The legal wrangling over D.C.'s gun laws continues, and gun rights activists who are suing the city over its ban on handguns in public say the judge shouldn't postpone his ruling past 90 days.
Last week, Judge Frederick Scullin ruled that D.C.'s ban on people carrying handguns outside their homes is unconstitutional. The ruling went into effect for a couple of days, but then Scullin granted the city's request to delay it so that District lawmakers had enough time to change the city's firearms laws.
Scullin agreed to stay his ruling for 90 days, though D.C. has continued to ask for a 180-day stay or a stay pending an appeal. But in a court filing, Alan Gura, the lawyer for the gun rights activists, argued that the judge shouldn't delay the ruling past that point because the case involves constitutional rights.

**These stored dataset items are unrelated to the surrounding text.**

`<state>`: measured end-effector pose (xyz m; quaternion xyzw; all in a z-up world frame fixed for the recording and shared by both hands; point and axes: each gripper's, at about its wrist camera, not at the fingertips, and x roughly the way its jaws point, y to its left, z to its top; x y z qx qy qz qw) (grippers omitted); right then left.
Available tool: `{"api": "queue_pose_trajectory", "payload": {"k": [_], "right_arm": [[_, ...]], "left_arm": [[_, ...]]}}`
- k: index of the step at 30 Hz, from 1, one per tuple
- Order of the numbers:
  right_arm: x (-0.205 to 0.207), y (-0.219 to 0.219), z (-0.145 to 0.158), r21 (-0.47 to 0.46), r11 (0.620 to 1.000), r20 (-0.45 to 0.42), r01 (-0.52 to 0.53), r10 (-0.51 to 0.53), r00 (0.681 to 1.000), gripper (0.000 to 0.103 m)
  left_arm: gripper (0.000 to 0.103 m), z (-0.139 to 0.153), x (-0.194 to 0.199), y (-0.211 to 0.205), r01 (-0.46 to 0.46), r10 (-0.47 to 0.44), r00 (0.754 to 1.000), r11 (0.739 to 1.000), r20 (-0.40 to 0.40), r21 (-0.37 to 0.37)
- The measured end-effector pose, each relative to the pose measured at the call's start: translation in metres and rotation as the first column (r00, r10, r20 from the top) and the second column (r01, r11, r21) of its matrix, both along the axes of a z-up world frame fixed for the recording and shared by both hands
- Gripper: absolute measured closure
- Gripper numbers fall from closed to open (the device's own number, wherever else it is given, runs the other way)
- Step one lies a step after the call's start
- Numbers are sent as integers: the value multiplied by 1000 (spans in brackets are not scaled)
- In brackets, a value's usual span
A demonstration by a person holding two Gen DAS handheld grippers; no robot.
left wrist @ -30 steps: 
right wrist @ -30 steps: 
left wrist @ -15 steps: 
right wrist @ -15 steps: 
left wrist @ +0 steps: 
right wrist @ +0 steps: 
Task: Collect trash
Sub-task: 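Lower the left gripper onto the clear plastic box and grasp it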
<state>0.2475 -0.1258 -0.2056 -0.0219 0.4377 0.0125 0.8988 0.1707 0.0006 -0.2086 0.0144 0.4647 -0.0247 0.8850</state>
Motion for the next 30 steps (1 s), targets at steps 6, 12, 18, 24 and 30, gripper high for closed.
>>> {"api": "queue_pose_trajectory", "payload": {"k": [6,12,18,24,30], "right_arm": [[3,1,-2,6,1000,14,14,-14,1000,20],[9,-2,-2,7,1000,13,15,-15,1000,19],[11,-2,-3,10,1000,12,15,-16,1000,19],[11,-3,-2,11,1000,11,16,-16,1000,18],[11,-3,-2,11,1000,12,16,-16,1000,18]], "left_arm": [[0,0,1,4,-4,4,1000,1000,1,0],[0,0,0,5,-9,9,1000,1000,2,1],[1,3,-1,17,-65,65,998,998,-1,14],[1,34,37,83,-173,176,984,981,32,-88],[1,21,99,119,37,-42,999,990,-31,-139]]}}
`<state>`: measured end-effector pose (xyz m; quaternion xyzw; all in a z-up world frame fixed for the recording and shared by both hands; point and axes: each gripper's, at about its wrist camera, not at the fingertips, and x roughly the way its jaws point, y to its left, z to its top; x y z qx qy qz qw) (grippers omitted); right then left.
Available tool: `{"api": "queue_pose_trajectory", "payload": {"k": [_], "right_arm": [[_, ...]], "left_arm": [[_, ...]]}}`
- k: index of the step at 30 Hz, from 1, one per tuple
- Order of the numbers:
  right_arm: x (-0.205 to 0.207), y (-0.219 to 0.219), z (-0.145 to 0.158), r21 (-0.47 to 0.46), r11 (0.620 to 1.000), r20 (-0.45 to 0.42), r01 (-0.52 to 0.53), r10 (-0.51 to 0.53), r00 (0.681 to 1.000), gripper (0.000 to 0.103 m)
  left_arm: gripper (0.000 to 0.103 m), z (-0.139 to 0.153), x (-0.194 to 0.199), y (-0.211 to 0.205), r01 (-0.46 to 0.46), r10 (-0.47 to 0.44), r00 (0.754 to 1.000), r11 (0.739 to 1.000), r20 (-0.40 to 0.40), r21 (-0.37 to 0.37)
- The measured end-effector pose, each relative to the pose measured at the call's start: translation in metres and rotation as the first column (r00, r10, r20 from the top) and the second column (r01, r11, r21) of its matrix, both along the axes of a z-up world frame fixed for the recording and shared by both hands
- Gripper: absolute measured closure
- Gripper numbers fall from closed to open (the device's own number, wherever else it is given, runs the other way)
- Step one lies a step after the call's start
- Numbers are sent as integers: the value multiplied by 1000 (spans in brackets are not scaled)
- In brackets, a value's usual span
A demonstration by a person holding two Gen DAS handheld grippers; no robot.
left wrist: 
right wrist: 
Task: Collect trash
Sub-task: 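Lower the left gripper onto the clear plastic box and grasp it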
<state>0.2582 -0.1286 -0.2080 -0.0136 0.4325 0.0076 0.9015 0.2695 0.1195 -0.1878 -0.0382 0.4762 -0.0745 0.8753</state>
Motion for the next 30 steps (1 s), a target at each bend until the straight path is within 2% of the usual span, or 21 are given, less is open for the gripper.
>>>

"Considering the severe and irreparable harm inflicted upon the public by the denial of this fundamental constitutional right, any stay for the sole purpose of accommodating the legislative process must therefore be brief," he argues in the filing.
Gura also writes that the judge shouldn't grant a stay if the city decides to appeal the ruling.
It's still unclear how the city will respond to the ruling, though they have asked for two weeks to submit their own filing justifying the request for a long stay.
D.C. Attorney General Irvin Nathan hasn't said whether he'll appeal the ruling, and lawmakers — who are currently on summer recess — haven't scheduled a meeting to craft new gun legislation. The current stay expired on Oct. 22.